(Beginning of INFORMATION PROVIDED)

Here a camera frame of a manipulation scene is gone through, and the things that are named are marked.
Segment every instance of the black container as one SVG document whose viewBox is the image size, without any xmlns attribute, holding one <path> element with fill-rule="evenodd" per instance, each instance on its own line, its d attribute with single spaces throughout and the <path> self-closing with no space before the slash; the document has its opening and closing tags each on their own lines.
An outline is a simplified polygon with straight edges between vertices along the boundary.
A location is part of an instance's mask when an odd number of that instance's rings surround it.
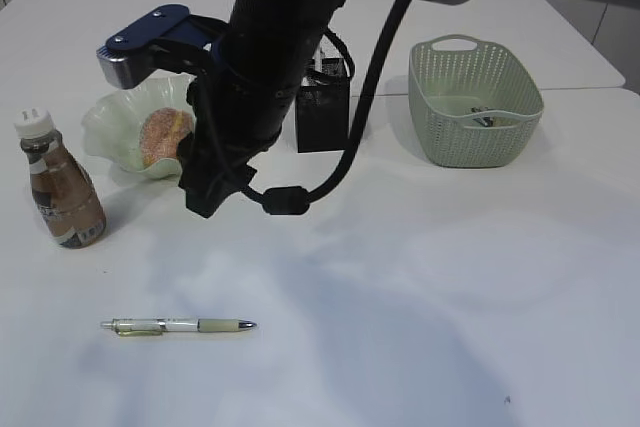
<svg viewBox="0 0 640 427">
<path fill-rule="evenodd" d="M 341 57 L 322 59 L 322 78 L 309 71 L 309 85 L 296 95 L 298 152 L 344 150 L 349 137 L 351 75 Z"/>
</svg>

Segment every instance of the ballpoint pen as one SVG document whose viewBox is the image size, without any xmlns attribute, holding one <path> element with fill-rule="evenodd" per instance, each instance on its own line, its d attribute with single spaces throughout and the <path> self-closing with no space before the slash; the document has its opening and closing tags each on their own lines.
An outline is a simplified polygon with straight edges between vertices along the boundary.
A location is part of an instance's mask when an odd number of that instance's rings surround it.
<svg viewBox="0 0 640 427">
<path fill-rule="evenodd" d="M 100 327 L 122 337 L 162 335 L 164 332 L 244 332 L 257 326 L 255 322 L 238 319 L 113 319 L 100 322 Z"/>
</svg>

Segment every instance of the green basket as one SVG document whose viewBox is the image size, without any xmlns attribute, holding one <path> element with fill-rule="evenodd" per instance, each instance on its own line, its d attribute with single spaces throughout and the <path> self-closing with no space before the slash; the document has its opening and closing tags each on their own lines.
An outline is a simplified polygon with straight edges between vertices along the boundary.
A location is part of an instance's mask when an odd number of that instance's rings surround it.
<svg viewBox="0 0 640 427">
<path fill-rule="evenodd" d="M 445 40 L 465 41 L 469 48 L 435 48 Z M 501 167 L 513 161 L 544 108 L 531 76 L 508 49 L 464 35 L 411 49 L 409 105 L 429 160 L 458 168 Z"/>
</svg>

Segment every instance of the bottle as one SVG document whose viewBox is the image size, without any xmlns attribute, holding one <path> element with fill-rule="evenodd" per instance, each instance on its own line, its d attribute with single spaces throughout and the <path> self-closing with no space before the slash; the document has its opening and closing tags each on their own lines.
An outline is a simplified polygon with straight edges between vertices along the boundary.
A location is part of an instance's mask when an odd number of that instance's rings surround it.
<svg viewBox="0 0 640 427">
<path fill-rule="evenodd" d="M 33 200 L 54 240 L 72 249 L 95 242 L 106 226 L 104 210 L 89 175 L 62 144 L 51 114 L 26 109 L 14 126 L 29 159 Z"/>
</svg>

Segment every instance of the bottle cap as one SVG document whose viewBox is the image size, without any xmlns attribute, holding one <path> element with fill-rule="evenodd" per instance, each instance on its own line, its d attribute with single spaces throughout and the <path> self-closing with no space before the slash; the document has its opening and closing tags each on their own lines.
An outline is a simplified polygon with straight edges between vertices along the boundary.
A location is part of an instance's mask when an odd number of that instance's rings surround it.
<svg viewBox="0 0 640 427">
<path fill-rule="evenodd" d="M 13 125 L 21 139 L 37 139 L 56 128 L 49 111 L 39 108 L 21 110 Z"/>
</svg>

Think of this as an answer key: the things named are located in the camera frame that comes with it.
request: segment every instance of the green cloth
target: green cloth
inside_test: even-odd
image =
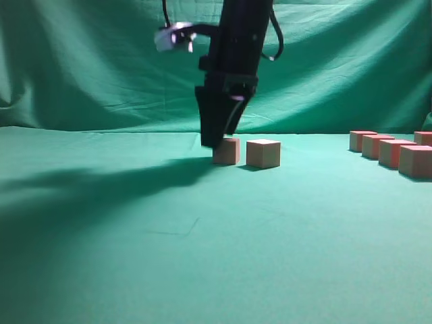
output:
[[[0,129],[0,323],[431,323],[431,182],[239,137],[218,167],[196,133]],[[244,167],[257,138],[280,167]]]
[[[218,23],[222,0],[168,0],[173,21]],[[283,0],[286,49],[262,61],[239,132],[419,130],[430,108],[430,0]],[[196,132],[195,52],[158,53],[161,0],[0,0],[0,126]],[[265,52],[276,53],[270,26]],[[431,127],[430,119],[425,127]]]

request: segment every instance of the wooden cube
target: wooden cube
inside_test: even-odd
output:
[[[432,132],[414,132],[414,141],[418,145],[432,146]]]
[[[397,169],[402,145],[417,145],[417,143],[410,140],[380,140],[378,163],[390,169]]]
[[[361,153],[364,135],[377,135],[377,133],[368,130],[352,130],[350,132],[350,151]]]
[[[248,140],[246,164],[267,169],[281,165],[281,142],[276,140]]]
[[[394,140],[389,135],[364,135],[362,140],[362,156],[371,160],[378,160],[379,157],[379,140]]]
[[[224,138],[222,143],[213,150],[213,163],[234,165],[240,160],[240,139]]]
[[[410,178],[432,180],[432,146],[402,145],[399,173]]]

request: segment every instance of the red wooden block
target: red wooden block
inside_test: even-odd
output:
[[[399,173],[410,178],[432,180],[432,146],[402,145]]]
[[[361,153],[364,135],[377,135],[377,133],[369,130],[352,130],[350,132],[350,151]]]
[[[379,164],[390,169],[397,169],[399,167],[400,147],[402,145],[417,145],[417,143],[410,140],[380,140]]]
[[[213,150],[213,163],[234,165],[240,160],[240,140],[224,138],[218,148]]]
[[[281,142],[276,140],[248,140],[246,164],[267,169],[281,165]]]
[[[379,157],[379,141],[394,140],[390,135],[364,135],[362,140],[362,156],[368,159],[378,160]]]
[[[418,145],[432,146],[432,132],[414,132],[414,141]]]

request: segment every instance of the cube
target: cube
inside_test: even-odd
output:
[[[248,140],[246,164],[260,169],[281,165],[281,142],[276,140]]]
[[[364,135],[362,140],[362,156],[371,160],[378,160],[379,157],[379,141],[394,140],[390,135]]]
[[[368,130],[352,130],[350,132],[350,151],[361,153],[363,136],[376,134],[376,132],[371,132]]]
[[[410,178],[432,180],[432,146],[402,145],[399,173]]]
[[[432,146],[432,132],[414,132],[414,141],[419,145]]]
[[[390,169],[397,169],[402,145],[417,145],[417,143],[410,140],[380,140],[378,163]]]
[[[213,150],[213,163],[234,165],[240,160],[240,139],[224,138],[222,143]]]

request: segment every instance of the red cube
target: red cube
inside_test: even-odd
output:
[[[362,140],[362,156],[371,160],[378,160],[379,157],[379,141],[394,140],[390,135],[364,135]]]
[[[378,162],[390,169],[399,167],[400,147],[402,145],[417,145],[410,140],[380,140]]]
[[[363,136],[376,134],[376,132],[369,130],[352,130],[350,132],[350,151],[361,153]]]
[[[432,132],[414,132],[414,141],[418,145],[432,146]]]
[[[234,165],[240,160],[240,140],[238,138],[224,138],[218,148],[213,150],[213,163],[220,165]]]
[[[432,146],[402,145],[399,173],[410,178],[432,180]]]
[[[248,140],[246,142],[246,164],[268,169],[281,165],[281,142],[277,140]]]

(End of INFORMATION PROVIDED)

» REQUIRED WORK:
When you return the listing, keep it exact and omit any pictures it holds.

» TASK RESULT:
Here a camera frame of a manipulation scene is gone through, and the things that are named are marked.
Segment every instance of the black container as one SVG document whose viewBox is the image size, without any xmlns attribute, holding one <path> element with fill-rule="evenodd" per instance, each instance on its own line, its d attribute with single spaces throughout and the <path> self-closing with no space before the slash; the document has its opening and closing tags each on their own lines.
An outline is a simplified polygon with straight edges between vertices along the boundary.
A location is part of an instance's mask when an odd number of that instance's rings surround it.
<svg viewBox="0 0 640 427">
<path fill-rule="evenodd" d="M 341 57 L 322 59 L 322 78 L 309 71 L 309 85 L 296 95 L 298 152 L 344 150 L 349 137 L 351 75 Z"/>
</svg>

Segment every instance of the ballpoint pen as one SVG document whose viewBox is the image size, without any xmlns attribute, holding one <path> element with fill-rule="evenodd" per instance, each instance on its own line, its d attribute with single spaces throughout and the <path> self-closing with no space before the slash; the document has its opening and closing tags each on their own lines.
An outline is a simplified polygon with straight edges between vertices along the boundary.
A location is part of an instance's mask when an odd number of that instance's rings surround it.
<svg viewBox="0 0 640 427">
<path fill-rule="evenodd" d="M 100 327 L 122 337 L 162 335 L 164 332 L 244 332 L 257 326 L 255 322 L 238 319 L 113 319 L 100 322 Z"/>
</svg>

Segment every instance of the green basket as one SVG document whose viewBox is the image size, without any xmlns attribute, holding one <path> element with fill-rule="evenodd" per instance, each instance on its own line, its d attribute with single spaces throughout and the <path> self-closing with no space before the slash; the document has its opening and closing tags each on their own lines.
An outline is a simplified polygon with straight edges between vertices along the boundary.
A location is part of an instance's mask when an odd number of that instance's rings surround it.
<svg viewBox="0 0 640 427">
<path fill-rule="evenodd" d="M 445 40 L 465 41 L 469 48 L 435 48 Z M 501 167 L 513 161 L 544 108 L 531 76 L 508 49 L 464 35 L 411 49 L 409 105 L 429 160 L 458 168 Z"/>
</svg>

Segment every instance of the bottle as one SVG document whose viewBox is the image size, without any xmlns attribute, holding one <path> element with fill-rule="evenodd" per instance, each instance on its own line, its d attribute with single spaces throughout and the <path> self-closing with no space before the slash; the document has its opening and closing tags each on their own lines.
An outline is a simplified polygon with straight edges between vertices along the boundary.
A location is part of an instance's mask when an odd number of that instance's rings surround it.
<svg viewBox="0 0 640 427">
<path fill-rule="evenodd" d="M 33 200 L 54 240 L 72 249 L 95 242 L 106 226 L 104 210 L 89 175 L 62 144 L 51 114 L 26 109 L 14 126 L 29 159 Z"/>
</svg>

Segment every instance of the bottle cap as one SVG document whose viewBox is the image size, without any xmlns attribute, holding one <path> element with fill-rule="evenodd" per instance, each instance on its own line, its d attribute with single spaces throughout and the <path> self-closing with no space before the slash; the document has its opening and closing tags each on their own lines.
An outline is a simplified polygon with straight edges between vertices along the boundary.
A location is part of an instance's mask when an odd number of that instance's rings surround it.
<svg viewBox="0 0 640 427">
<path fill-rule="evenodd" d="M 13 125 L 21 139 L 37 139 L 56 128 L 49 111 L 39 108 L 21 110 Z"/>
</svg>

Think of this as an answer key: the things named are located in the camera frame that comes with it.
request: segment every instance of the green cloth
target: green cloth
inside_test: even-odd
image =
output:
[[[0,129],[0,323],[431,323],[431,182],[239,137],[218,167],[196,133]],[[244,167],[257,138],[280,167]]]
[[[218,23],[222,0],[168,0],[173,21]],[[283,0],[286,49],[262,61],[239,132],[419,130],[430,108],[430,0]],[[196,132],[195,52],[158,53],[161,0],[0,0],[0,126]],[[265,52],[276,53],[270,26]],[[431,127],[430,119],[425,127]]]

request: segment every instance of the wooden cube
target: wooden cube
inside_test: even-odd
output:
[[[432,132],[414,132],[414,141],[418,145],[432,146]]]
[[[397,169],[402,145],[417,145],[417,143],[410,140],[380,140],[378,163],[390,169]]]
[[[361,153],[364,135],[377,135],[377,133],[368,130],[352,130],[350,132],[350,151]]]
[[[248,140],[246,164],[267,169],[281,165],[281,142],[276,140]]]
[[[394,140],[389,135],[364,135],[362,140],[362,156],[371,160],[378,160],[379,157],[379,140]]]
[[[224,138],[222,143],[213,150],[213,163],[234,165],[240,160],[240,139]]]
[[[410,178],[432,180],[432,146],[402,145],[399,173]]]

request: segment every instance of the red wooden block
target: red wooden block
inside_test: even-odd
output:
[[[399,173],[410,178],[432,180],[432,146],[402,145]]]
[[[361,153],[364,135],[377,135],[377,133],[369,130],[352,130],[350,132],[350,151]]]
[[[379,164],[390,169],[397,169],[399,167],[400,147],[402,145],[417,145],[417,143],[410,140],[380,140]]]
[[[213,150],[213,163],[234,165],[240,160],[240,140],[224,138],[218,148]]]
[[[281,142],[276,140],[248,140],[246,164],[267,169],[281,165]]]
[[[379,157],[379,141],[394,140],[390,135],[364,135],[362,140],[362,156],[368,159],[378,160]]]
[[[418,145],[432,146],[432,132],[414,132],[414,141]]]

request: segment every instance of the cube
target: cube
inside_test: even-odd
output:
[[[248,140],[246,164],[260,169],[281,165],[281,142],[276,140]]]
[[[364,135],[362,140],[362,156],[371,160],[378,160],[379,157],[379,141],[394,140],[390,135]]]
[[[368,130],[352,130],[350,132],[350,151],[361,153],[363,136],[376,134],[376,132],[371,132]]]
[[[410,178],[432,180],[432,146],[402,145],[399,173]]]
[[[432,146],[432,132],[414,132],[414,141],[419,145]]]
[[[390,169],[397,169],[402,145],[417,145],[417,143],[410,140],[380,140],[378,163]]]
[[[213,150],[213,163],[234,165],[240,160],[240,139],[224,138],[222,143]]]

request: segment every instance of the red cube
target: red cube
inside_test: even-odd
output:
[[[362,140],[362,156],[371,160],[378,160],[379,157],[379,141],[394,140],[390,135],[364,135]]]
[[[378,162],[390,169],[399,167],[400,147],[402,145],[417,145],[410,140],[380,140]]]
[[[363,136],[376,134],[376,132],[369,130],[352,130],[350,132],[350,151],[361,153]]]
[[[432,132],[414,132],[414,141],[418,145],[432,146]]]
[[[234,165],[240,160],[240,140],[238,138],[224,138],[218,148],[213,150],[213,163],[220,165]]]
[[[432,146],[402,145],[399,173],[410,178],[432,180]]]
[[[248,140],[246,142],[246,164],[268,169],[281,165],[281,142],[277,140]]]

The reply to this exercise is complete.